→ **Work instruction**: Go through the data and copy each line where the word "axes" shows up.

*** Supplied information

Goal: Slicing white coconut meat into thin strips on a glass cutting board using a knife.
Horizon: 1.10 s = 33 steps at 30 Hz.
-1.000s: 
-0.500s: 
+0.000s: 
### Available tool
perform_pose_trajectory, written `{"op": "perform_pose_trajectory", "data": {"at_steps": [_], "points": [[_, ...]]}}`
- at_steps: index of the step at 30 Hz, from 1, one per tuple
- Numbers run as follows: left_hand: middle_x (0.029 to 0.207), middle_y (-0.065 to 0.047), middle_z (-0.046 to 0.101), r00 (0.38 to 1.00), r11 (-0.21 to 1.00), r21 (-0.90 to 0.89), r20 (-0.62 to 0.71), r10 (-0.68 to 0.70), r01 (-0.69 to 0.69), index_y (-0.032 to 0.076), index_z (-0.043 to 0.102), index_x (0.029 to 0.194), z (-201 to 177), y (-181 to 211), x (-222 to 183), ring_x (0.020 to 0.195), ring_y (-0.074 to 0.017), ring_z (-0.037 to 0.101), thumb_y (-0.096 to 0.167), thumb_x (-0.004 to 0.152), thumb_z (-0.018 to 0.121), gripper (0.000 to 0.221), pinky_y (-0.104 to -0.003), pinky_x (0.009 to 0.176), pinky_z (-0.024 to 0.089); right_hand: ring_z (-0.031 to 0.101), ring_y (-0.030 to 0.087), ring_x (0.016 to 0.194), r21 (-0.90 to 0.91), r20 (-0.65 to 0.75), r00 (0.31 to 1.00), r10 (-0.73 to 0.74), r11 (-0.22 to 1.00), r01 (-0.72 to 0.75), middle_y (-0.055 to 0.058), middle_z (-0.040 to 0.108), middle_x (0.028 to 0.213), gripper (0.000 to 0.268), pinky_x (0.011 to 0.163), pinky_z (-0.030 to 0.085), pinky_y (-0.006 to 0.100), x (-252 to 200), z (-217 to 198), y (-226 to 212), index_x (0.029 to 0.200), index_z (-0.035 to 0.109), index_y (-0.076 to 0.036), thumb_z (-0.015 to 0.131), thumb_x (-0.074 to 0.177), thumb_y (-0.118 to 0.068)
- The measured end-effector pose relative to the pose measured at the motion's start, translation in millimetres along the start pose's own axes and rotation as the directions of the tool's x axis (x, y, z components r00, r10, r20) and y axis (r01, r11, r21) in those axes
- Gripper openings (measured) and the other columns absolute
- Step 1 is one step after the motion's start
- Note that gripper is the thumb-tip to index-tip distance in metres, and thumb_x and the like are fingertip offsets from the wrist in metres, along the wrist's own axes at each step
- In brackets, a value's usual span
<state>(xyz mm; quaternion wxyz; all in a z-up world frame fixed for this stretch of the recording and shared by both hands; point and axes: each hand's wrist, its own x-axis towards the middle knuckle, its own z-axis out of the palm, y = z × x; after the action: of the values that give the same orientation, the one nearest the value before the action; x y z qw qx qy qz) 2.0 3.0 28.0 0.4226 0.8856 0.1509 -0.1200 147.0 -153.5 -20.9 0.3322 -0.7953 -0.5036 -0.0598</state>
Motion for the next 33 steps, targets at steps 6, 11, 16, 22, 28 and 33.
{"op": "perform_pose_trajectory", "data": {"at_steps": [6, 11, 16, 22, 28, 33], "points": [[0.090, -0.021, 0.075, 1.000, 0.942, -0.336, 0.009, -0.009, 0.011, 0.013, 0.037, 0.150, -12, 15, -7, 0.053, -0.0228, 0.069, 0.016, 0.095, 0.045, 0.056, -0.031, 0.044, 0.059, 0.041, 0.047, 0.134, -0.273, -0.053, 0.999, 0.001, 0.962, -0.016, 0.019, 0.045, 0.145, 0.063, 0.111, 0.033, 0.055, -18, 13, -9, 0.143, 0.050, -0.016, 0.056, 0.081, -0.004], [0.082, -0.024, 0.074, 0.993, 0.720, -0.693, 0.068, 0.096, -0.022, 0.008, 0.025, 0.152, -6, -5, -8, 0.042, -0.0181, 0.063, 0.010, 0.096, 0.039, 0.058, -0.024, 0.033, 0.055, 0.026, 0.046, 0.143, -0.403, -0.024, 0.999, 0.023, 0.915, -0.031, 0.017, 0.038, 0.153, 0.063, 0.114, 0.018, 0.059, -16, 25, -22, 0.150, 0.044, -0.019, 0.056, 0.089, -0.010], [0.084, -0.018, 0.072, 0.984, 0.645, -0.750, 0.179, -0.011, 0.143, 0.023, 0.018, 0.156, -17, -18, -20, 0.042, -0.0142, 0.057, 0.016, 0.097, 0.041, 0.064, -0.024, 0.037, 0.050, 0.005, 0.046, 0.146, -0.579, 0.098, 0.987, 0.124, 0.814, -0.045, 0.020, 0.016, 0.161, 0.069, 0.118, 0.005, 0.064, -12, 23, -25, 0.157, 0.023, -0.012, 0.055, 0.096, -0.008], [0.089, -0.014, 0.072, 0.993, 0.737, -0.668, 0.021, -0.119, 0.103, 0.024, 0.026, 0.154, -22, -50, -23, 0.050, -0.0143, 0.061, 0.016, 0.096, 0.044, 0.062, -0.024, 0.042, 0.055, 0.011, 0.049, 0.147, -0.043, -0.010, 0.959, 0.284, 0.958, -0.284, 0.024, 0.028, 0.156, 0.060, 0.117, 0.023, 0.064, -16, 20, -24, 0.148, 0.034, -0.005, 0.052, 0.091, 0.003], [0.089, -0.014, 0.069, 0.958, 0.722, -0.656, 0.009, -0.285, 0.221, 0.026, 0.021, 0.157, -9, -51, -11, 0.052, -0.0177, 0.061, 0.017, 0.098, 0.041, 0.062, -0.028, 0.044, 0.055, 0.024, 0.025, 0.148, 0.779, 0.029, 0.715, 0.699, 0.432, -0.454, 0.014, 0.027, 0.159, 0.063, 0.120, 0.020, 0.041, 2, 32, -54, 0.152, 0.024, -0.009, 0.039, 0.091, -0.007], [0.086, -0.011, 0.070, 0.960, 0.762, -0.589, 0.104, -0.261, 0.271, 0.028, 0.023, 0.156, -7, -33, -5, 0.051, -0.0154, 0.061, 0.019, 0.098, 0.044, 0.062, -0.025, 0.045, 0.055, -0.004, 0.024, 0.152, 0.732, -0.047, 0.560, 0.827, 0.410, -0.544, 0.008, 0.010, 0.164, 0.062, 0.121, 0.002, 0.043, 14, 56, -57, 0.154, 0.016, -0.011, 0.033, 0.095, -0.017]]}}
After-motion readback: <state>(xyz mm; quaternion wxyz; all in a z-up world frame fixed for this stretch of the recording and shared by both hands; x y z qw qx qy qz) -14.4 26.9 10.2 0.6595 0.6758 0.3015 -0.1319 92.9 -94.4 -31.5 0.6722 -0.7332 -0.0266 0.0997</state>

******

→ **Solution for this exercise**:
- The measured end-effector pose relative to the pose measured at the motion's start, translation in millimetres along the start pose's own axes and rotation as the directions of the tool's x axis (x, y, z components r00, r10, r20) and y axis (r01, r11, r21) in those axes
- Note that gripper is the thumb-tip to index-tip distance in metres, and thumb_x and the like are fingertip offsets from the wrist in metres, along the wrist's own axes at each step
<state>(xyz mm; quaternion wxyz; all in a z-up world frame fixed for this stretch of the recording and shared by both hands; point and axes: each hand's wrist, its own x-axis towards the middle knuckle, its own z-axis out of the palm, y = z × x; after the action: of the values that give the same orientation, the one nearest the value before the action; x y z qw qx qy qz) 2.0 3.0 28.0 0.4226 0.8856 0.1509 -0.1200 147.0 -153.5 -20.9 0.3322 -0.7953 -0.5036 -0.0598</state>

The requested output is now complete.